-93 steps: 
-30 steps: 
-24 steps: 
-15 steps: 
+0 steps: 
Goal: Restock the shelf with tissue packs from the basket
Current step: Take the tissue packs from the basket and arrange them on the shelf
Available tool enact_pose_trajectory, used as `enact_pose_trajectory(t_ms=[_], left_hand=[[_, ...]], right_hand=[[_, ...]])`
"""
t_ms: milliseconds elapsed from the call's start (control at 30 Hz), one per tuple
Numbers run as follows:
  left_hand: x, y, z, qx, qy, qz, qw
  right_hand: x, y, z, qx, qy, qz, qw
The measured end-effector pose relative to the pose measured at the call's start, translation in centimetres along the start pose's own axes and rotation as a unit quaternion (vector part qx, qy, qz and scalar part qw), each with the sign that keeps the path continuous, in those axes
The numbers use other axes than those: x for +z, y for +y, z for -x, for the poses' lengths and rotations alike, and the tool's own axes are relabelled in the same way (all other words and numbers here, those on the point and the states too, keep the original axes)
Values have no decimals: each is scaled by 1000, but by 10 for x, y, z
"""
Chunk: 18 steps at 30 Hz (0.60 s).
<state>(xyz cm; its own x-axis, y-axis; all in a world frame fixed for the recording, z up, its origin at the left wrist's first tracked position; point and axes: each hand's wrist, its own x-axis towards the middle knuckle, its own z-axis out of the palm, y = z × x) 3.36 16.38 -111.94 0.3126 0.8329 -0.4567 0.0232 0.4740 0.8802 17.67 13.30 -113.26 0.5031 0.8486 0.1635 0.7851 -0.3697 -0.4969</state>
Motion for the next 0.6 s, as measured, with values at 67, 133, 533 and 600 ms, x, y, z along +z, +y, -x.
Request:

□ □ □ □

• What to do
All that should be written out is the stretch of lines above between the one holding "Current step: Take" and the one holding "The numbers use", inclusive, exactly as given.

• Result of the task
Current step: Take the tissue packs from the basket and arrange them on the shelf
Available tool enact_pose_trajectory, used as `enact_pose_trajectory(t_ms=[_], left_hand=[[_, ...]], right_hand=[[_, ...]])`
"""
t_ms: milliseconds elapsed from the call's start (control at 30 Hz), one per tuple
Numbers run as follows:
  left_hand: x, y, z, qx, qy, qz, qw
  right_hand: x, y, z, qx, qy, qz, qw
The measured end-effector pose relative to the pose measured at the call's start, translation in centimetres along the start pose's own axes and rotation as a unit quaternion (vector part qx, qy, qz and scalar part qw), each with the sign that keeps the path continuous, in those axes
The numbers use other axes than those: x for +z, y for +y, z for -x, for the poses' lengths and rotations alike, and the tool's own axes are relabelled in the same way (all other words and numbers here, those on the point and the states too, keep the original axes)

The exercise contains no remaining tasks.